Eric Tucker: The hidden 'Lowry of Warrington' who spent decades painting in secret

Former boxer and building labourer Eric Tucker created hundreds of paintings in the front room of his terraced house in Warrington for six decades.

All images courtesy of Joe Tucker. © Eric Tucker

All images courtesy of Joe Tucker. © Eric Tucker

Completely self-taught, he painted the world and people he knew: the streets and pubs of north-west England. He depicted punters and revellers, the "rough and ready" as he would describe them, and was drawn to the surreal and the comic, and to "characters on the margins" with whom he felt a great affinity. He was a firm believer that it was among the "lowest echelons of society that the richest life was to be found".

During his lifetime he refused to exhibit or sell his work – but in his final year, he expressed a wish for it to be seen. Following his death in 2018, his family found more than 400 paintings, stacked up in every room of his house, in cupboards and wardrobes – and thousands of drawings, stuffed in drawers and old suitcases.

"My uncle painted all his life, creating images of a disappearing world he inhabited. He sketched almost daily, in the pub and in the street, bringing these scraps of images together into finished compositions, all of which he painted in the front room of his mother's council house in Warrington," says Eric's nephew, Joe Tucker. "He made very few attempts to sell or show his work – and few beyond close family knew about his art. Even we were amazed when we discovered, following his death, hundreds of paintings and thousands of drawings in his house."

© Eric Tucker

© Eric Tucker

© Eric Tucker

© Eric Tucker

© Eric Tucker

© Eric Tucker

© Eric Tucker

© Eric Tucker

As his dying wish was to have an exhibition, his family organised a show. "My dad tried to get in touch with the local museum but it came to nothing. So we decided to do something ourselves – I thought of the artist, Jeremy Deller, who staged his first exhibition in his parents' house when they were away. It struck me that my uncle's house was the perfect place to start – it was where he'd created every one of his 400+ paintings," adds Joe.

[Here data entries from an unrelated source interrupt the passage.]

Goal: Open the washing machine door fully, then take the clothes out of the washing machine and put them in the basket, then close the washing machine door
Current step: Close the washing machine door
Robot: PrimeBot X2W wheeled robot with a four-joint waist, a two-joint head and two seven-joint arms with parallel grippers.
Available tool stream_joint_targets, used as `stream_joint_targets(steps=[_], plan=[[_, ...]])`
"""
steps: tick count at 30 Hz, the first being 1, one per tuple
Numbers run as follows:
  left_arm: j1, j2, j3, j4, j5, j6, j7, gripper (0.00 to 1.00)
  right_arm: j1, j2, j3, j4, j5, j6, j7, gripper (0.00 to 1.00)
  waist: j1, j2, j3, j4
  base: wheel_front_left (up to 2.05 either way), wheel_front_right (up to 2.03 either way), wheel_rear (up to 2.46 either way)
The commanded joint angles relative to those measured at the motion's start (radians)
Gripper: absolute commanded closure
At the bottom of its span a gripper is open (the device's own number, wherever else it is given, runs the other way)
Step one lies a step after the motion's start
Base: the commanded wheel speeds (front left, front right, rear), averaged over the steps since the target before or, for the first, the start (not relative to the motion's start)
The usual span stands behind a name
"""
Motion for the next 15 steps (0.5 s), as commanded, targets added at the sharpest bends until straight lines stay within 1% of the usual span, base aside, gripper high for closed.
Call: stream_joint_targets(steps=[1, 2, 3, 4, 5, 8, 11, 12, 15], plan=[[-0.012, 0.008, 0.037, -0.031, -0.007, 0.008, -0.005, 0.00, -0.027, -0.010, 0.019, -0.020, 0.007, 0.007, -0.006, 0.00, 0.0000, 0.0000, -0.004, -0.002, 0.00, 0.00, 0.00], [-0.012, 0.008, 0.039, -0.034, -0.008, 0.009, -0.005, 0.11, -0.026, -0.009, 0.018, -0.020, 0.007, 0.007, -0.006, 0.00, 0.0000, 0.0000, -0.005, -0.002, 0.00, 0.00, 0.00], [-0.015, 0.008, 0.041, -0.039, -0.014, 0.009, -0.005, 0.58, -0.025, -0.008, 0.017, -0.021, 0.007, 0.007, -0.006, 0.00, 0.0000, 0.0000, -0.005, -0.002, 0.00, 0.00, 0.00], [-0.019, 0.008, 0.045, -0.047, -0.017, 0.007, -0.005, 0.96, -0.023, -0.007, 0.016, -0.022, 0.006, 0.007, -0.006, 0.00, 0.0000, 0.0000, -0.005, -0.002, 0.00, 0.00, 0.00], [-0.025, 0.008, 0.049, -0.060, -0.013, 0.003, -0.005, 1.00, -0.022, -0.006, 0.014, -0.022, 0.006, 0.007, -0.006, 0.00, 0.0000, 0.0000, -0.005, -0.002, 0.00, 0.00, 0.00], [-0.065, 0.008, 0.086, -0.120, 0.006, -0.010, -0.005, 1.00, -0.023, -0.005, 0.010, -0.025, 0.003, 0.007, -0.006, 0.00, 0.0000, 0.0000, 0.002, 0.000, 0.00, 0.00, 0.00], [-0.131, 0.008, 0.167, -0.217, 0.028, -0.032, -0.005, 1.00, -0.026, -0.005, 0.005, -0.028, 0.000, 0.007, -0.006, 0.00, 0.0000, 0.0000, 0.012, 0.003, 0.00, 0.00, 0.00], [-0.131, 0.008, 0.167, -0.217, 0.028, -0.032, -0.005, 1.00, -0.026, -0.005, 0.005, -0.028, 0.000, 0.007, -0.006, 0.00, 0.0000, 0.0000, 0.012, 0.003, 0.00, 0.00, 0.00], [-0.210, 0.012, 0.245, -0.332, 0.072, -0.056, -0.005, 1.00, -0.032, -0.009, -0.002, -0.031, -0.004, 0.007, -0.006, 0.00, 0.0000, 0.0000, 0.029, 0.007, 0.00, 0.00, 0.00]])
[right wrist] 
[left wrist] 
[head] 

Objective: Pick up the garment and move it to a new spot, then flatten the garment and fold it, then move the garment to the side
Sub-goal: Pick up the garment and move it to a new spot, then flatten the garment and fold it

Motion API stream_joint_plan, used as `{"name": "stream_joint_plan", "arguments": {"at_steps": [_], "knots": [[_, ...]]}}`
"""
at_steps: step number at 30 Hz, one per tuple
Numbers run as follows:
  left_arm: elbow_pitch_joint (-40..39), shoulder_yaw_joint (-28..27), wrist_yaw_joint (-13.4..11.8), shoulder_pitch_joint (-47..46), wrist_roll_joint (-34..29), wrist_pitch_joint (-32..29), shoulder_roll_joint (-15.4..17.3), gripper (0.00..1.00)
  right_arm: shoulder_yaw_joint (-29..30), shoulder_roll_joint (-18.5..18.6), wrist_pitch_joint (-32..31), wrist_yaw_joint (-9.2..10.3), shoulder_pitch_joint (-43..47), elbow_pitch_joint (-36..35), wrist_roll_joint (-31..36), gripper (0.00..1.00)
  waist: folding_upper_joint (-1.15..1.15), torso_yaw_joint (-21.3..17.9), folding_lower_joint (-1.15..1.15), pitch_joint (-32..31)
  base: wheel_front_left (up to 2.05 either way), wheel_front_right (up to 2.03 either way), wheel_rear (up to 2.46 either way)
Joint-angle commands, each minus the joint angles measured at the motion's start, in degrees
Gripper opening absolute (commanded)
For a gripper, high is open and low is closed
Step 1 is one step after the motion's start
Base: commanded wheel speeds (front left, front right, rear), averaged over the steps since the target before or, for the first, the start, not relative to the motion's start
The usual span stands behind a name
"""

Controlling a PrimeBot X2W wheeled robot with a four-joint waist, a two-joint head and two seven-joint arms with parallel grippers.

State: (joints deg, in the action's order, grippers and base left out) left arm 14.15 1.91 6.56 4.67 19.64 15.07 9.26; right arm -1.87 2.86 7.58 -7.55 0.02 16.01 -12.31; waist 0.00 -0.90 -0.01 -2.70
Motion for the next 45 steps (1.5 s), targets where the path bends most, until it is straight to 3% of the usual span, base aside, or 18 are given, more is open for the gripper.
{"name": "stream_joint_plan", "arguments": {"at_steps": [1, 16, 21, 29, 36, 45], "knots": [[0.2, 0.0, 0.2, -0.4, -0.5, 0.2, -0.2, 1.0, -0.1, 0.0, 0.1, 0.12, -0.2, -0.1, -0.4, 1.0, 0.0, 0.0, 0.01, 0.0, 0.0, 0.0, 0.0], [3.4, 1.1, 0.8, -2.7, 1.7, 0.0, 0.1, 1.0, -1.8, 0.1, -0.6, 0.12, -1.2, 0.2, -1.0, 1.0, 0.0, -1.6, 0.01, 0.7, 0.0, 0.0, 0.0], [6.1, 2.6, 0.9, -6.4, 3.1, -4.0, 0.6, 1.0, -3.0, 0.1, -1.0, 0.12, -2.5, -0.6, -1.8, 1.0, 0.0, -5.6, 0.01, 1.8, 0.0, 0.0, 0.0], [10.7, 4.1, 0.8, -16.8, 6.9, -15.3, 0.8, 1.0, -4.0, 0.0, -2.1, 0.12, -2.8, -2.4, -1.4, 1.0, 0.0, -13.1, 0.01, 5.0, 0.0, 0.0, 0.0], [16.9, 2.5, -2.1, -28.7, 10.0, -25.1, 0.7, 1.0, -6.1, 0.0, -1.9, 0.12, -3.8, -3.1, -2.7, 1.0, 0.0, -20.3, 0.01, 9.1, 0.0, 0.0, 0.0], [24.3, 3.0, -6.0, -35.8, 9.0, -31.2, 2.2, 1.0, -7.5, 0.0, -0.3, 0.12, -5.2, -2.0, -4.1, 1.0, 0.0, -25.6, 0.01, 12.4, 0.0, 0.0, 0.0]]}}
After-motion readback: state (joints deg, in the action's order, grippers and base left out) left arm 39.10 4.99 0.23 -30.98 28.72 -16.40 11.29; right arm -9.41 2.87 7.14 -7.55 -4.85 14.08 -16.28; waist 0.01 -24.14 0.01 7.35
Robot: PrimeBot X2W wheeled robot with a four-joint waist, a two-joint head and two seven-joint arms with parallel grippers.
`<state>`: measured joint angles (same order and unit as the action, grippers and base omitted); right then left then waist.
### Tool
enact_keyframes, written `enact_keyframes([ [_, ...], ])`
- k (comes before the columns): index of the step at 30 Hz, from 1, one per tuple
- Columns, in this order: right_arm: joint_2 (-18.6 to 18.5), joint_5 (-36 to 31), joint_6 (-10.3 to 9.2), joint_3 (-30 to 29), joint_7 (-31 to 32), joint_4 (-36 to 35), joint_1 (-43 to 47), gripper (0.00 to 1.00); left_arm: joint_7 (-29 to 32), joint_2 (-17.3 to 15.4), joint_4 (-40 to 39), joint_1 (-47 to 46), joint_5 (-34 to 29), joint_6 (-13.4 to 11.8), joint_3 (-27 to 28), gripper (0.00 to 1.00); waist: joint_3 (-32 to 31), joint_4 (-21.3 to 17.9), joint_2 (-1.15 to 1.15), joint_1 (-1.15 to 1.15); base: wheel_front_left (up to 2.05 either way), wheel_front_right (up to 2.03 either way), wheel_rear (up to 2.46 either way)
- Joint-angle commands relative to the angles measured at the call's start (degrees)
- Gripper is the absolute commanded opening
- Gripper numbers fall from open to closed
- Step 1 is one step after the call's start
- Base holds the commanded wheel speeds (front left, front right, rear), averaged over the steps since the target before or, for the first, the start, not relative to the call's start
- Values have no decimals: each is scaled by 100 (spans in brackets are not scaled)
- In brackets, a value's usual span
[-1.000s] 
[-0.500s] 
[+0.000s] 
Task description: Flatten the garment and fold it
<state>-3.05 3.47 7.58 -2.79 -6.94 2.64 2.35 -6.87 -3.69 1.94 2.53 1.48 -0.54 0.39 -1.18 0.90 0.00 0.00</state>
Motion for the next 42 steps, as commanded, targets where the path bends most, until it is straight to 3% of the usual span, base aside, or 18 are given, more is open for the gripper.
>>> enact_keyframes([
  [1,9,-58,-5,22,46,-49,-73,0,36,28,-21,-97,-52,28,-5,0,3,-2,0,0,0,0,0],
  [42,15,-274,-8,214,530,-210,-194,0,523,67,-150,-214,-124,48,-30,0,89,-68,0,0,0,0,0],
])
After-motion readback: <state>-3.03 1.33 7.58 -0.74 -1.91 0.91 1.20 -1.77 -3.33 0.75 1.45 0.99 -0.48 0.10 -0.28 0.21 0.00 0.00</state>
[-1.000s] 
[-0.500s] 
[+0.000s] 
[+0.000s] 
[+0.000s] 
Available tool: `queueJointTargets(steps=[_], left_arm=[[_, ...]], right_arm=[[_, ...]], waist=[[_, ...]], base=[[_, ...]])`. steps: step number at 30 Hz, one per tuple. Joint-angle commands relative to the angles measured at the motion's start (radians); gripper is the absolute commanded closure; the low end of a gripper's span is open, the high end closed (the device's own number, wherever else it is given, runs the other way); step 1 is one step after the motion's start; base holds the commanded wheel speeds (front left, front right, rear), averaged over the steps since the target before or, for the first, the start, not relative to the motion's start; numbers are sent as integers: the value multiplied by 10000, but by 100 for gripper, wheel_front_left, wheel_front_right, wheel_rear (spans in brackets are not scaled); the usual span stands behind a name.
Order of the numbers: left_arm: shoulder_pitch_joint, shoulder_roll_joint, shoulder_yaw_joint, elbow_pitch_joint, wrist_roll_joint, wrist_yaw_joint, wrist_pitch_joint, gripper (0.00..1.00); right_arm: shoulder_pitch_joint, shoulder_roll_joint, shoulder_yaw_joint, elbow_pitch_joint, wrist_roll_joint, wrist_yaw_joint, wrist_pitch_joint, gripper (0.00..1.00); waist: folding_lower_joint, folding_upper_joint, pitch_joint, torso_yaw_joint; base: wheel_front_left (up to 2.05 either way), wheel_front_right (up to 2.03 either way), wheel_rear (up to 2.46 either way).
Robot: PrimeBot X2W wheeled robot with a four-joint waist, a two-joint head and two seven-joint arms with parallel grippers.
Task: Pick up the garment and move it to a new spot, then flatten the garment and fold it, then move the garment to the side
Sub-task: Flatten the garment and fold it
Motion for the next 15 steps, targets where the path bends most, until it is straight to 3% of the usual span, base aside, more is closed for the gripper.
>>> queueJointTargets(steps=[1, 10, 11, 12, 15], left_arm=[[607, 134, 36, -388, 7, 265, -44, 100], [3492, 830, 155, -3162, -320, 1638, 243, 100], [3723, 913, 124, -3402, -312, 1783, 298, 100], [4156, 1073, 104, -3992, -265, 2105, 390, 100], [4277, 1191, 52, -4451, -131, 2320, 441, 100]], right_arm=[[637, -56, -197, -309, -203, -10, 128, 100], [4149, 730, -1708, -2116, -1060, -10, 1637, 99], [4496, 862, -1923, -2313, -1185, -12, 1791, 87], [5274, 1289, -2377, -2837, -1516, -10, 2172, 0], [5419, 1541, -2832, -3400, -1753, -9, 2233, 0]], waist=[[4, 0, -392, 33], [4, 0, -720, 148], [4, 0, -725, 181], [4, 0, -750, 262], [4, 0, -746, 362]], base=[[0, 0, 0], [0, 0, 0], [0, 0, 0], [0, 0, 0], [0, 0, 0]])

A few months after Eric passed, the family opened his house as a free gallery for a weekend, exhibiting his paintings alongside the room in which he painted them, as he had left it. "We really didn't know how many people would turn up," Joe continues. "We thought perhaps neighbours might take an interest, and I hoped we might get one or two curators to the private view. Then the story caught on in the press, and on the morning we opened a queue had formed around the block – a queue which hardly went down over the next two days."

© Eric Tucker

© Eric Tucker

© Eric Tucker

© Eric Tucker

© Eric Tucker

© Eric Tucker

© Eric Tucker

© Eric Tucker

In fact, over 2,000 people visited the show, with people travelling from all over the UK. You can see some footage of the exhibition here. Following the response, the Warrington Museum & Art Gallery agreed to give Eric a full retrospective.

Just over a year later, 'Eric Tucker: The Unseen Artist' opened at the museum and quickly became one of the most popular exhibitions in its 170-year history. Eric has since been hailed as an important discovery in British art and critics have likened him to LS Lowry.

What next for Eric? "The plan going forward is to hopefully further establish my uncle as an artist and bring his work to an even wider audience," says Joe.